[TASK OBJECTIVE]
Your task is to copy each line of the material that includes "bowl".

[SUPPLIED RECORDS]
▼▼▼
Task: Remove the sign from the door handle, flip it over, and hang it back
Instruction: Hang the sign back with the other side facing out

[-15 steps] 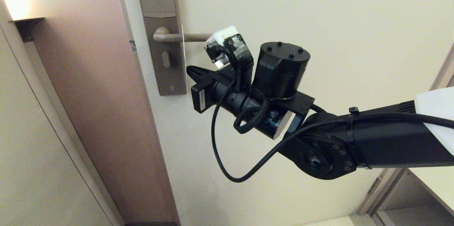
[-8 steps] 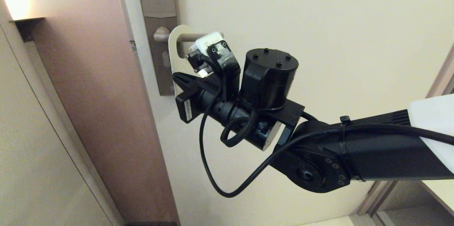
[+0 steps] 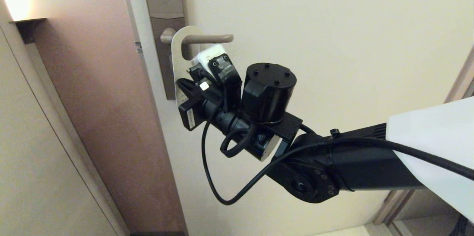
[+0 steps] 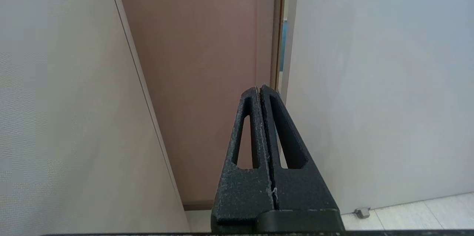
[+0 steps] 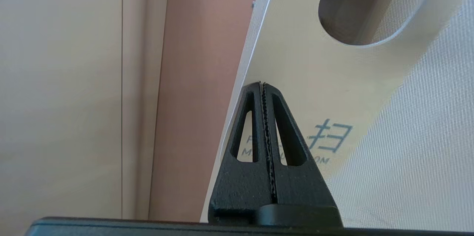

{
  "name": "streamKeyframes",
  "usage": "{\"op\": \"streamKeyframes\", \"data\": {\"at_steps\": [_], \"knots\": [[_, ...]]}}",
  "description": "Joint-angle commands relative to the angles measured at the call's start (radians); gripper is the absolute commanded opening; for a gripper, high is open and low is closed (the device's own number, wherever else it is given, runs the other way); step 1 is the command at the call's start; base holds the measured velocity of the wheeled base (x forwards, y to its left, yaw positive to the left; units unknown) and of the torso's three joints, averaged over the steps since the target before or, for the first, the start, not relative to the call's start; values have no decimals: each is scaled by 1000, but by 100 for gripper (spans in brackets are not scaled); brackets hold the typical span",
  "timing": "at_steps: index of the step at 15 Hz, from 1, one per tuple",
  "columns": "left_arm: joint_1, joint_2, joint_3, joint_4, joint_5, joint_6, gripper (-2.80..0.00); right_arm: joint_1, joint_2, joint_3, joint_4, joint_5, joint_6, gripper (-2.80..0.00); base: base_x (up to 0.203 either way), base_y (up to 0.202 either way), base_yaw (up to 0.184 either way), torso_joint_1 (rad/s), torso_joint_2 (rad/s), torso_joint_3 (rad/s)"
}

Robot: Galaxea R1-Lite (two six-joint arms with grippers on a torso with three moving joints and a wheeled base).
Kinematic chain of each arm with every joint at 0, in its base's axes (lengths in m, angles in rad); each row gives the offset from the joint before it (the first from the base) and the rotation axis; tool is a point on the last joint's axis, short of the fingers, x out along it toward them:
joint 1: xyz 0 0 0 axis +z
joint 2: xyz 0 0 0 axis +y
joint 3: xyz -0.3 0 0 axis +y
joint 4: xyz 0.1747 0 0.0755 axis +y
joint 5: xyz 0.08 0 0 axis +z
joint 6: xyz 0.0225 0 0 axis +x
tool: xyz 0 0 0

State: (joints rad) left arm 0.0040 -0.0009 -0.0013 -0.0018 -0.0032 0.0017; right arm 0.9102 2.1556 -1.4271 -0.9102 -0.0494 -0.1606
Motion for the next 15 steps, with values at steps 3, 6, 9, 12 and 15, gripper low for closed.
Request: {"op": "streamKeyframes", "data": {"at_steps": [3,6,9,12,15], "knots": [[1,1,0,0,0,0,-280,-4,48,-68,-6,-40,-2,-280,0,0,0,0,0,0],[1,1,0,-1,0,0,-280,-4,70,-116,-6,-67,-2,-280,0,0,0,0,0,0],[1,1,0,-1,0,0,-280,-2,96,-158,-6,-113,-19,-280,0,0,0,0,0,0],[1,1,0,0,0,0,-280,-1,112,-151,-6,-136,-22,-280,0,0,0,0,0,0],[1,1,1,0,0,0,-280,-2,133,-149,-6,-157,-22,-280,0,0,0,0,0,0]]}}
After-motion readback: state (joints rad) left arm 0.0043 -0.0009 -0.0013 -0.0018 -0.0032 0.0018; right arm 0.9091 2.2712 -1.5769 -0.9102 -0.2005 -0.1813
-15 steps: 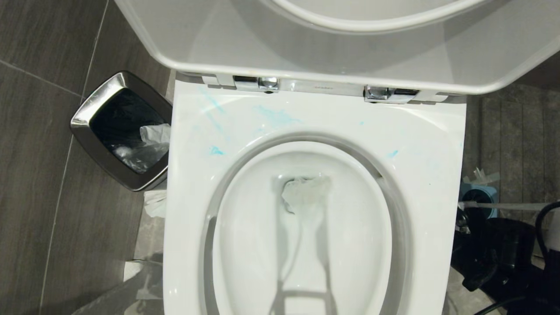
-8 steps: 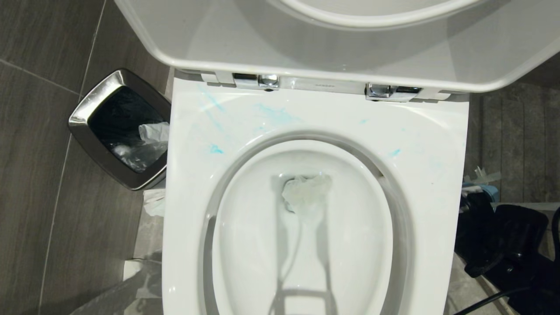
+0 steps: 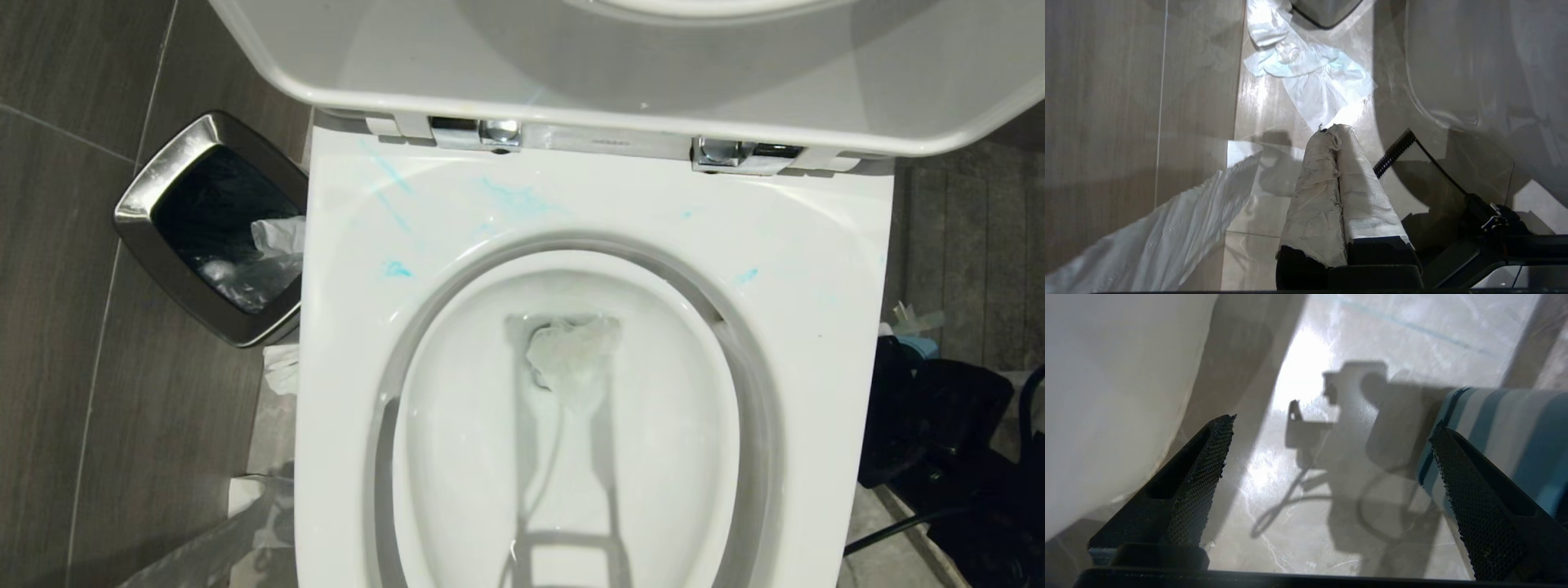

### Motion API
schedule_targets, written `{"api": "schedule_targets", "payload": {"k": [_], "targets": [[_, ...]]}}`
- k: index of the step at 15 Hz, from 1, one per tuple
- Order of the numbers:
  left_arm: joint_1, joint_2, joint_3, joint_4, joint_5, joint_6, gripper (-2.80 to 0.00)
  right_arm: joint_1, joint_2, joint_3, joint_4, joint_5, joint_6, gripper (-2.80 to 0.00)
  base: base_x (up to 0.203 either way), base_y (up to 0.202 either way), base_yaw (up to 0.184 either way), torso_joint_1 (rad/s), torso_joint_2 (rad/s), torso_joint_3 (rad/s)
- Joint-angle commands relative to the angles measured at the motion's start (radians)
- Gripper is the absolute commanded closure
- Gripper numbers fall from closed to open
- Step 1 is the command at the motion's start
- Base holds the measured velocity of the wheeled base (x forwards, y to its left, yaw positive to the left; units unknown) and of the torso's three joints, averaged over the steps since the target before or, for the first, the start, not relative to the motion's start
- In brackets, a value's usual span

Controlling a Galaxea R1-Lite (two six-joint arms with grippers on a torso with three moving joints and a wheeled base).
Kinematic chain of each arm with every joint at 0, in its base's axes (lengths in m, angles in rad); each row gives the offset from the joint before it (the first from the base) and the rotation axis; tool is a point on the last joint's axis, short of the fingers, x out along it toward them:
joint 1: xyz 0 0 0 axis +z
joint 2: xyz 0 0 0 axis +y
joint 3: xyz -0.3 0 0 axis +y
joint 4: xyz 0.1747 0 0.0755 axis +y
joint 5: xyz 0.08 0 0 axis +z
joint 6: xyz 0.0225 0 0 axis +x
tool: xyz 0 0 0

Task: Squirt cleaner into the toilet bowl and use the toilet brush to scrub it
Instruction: Pour in the cleaning agent

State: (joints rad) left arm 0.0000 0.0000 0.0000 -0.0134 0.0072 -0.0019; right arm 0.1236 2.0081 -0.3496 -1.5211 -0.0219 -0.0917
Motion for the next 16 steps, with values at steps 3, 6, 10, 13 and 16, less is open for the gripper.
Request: {"api": "schedule_targets", "payload": {"k": [3,6,10,13,16], "targets": [[0.000,0.000,0.006,-0.001,0.000,-0.003,0.00,0.001,0.006,-0.012,-0.009,0.000,-0.001,-2.80,0.000,0.000,0.000,0.003,0.00,-0.135],[0.000,0.000,0.007,-0.002,0.000,-0.004,0.00,0.001,-0.027,-0.007,-0.009,0.002,0.000,-2.80,0.000,0.000,0.000,0.002,0.00,-0.028],[0.000,0.000,0.006,-0.002,0.000,-0.001,0.00,0.001,-0.077,-0.011,-0.009,0.009,0.003,-2.80,0.000,0.000,0.000,0.000,0.00,0.000],[0.000,0.000,0.008,0.001,0.002,-0.006,0.00,0.018,-0.098,-0.010,-0.009,0.010,-0.002,-2.80,0.000,0.000,0.000,0.010,0.01,0.092],[0.000,0.000,0.008,0.001,0.002,-0.006,0.00,0.073,-0.109,0.003,-0.009,0.007,-0.002,-2.80,0.000,0.000,0.000,0.022,0.03,0.174]]}}
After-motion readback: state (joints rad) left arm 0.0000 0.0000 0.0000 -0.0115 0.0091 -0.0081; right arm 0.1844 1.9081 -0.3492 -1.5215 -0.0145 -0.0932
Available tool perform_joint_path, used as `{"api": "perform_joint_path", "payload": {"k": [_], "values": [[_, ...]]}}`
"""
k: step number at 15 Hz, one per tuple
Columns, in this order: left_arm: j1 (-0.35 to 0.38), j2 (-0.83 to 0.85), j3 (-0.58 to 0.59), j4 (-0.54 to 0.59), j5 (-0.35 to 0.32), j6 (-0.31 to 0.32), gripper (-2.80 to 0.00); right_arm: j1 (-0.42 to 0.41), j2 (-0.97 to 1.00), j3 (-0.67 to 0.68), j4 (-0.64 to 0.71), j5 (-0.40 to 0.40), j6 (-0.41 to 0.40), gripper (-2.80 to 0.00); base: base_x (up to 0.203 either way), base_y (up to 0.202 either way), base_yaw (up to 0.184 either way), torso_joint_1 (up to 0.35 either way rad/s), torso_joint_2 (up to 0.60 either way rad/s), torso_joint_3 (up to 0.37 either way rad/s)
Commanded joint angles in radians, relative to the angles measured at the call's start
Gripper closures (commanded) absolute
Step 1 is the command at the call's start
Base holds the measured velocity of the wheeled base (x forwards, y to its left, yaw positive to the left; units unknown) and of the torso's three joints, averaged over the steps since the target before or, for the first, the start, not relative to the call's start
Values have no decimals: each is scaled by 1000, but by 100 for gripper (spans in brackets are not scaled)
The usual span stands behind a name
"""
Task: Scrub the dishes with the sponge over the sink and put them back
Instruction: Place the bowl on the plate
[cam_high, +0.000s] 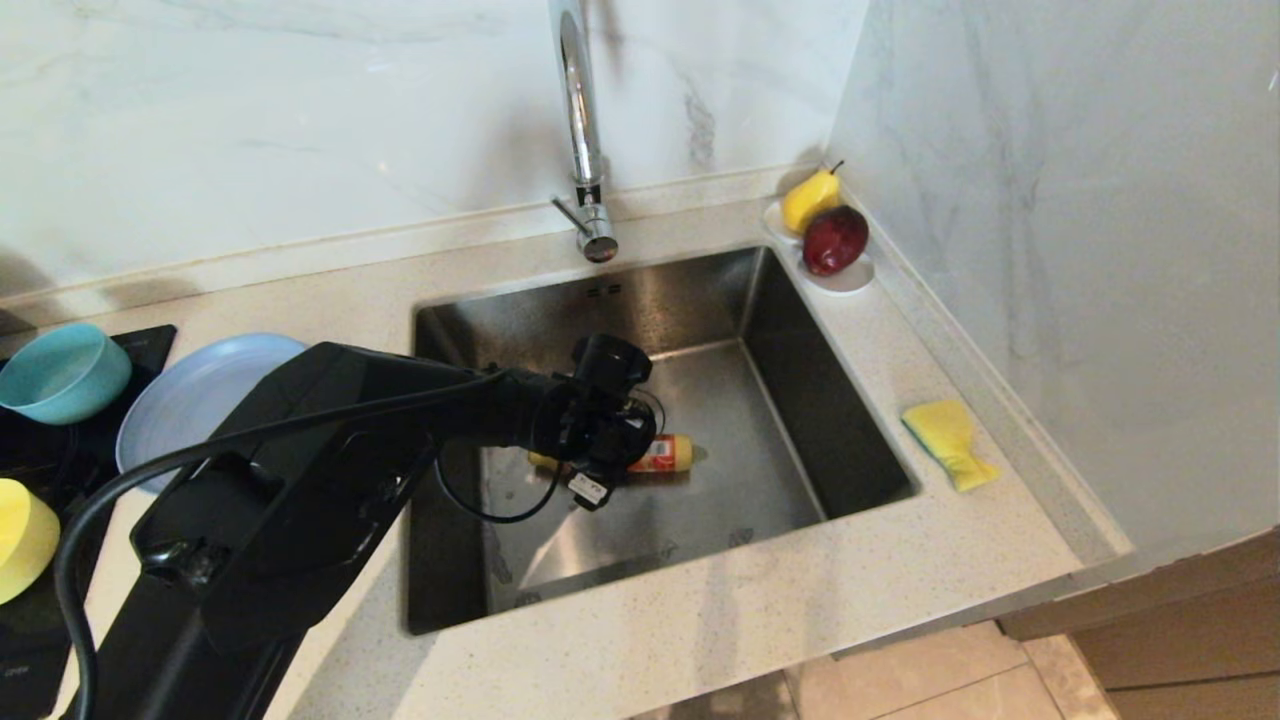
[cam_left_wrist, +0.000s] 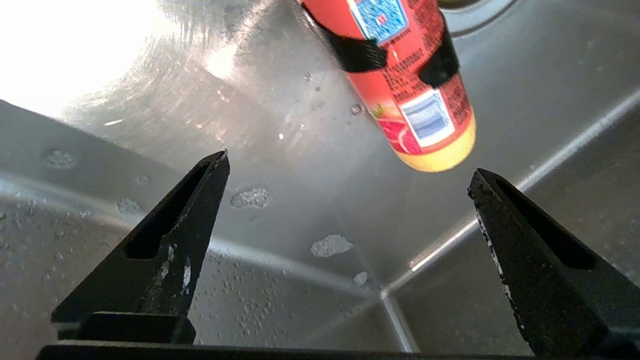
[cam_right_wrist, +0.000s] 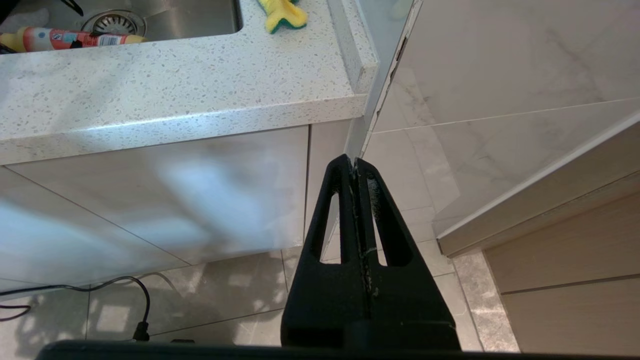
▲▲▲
[RESPONSE BOX]
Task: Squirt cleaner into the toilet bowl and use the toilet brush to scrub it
Instruction: Place the bowl on the plate

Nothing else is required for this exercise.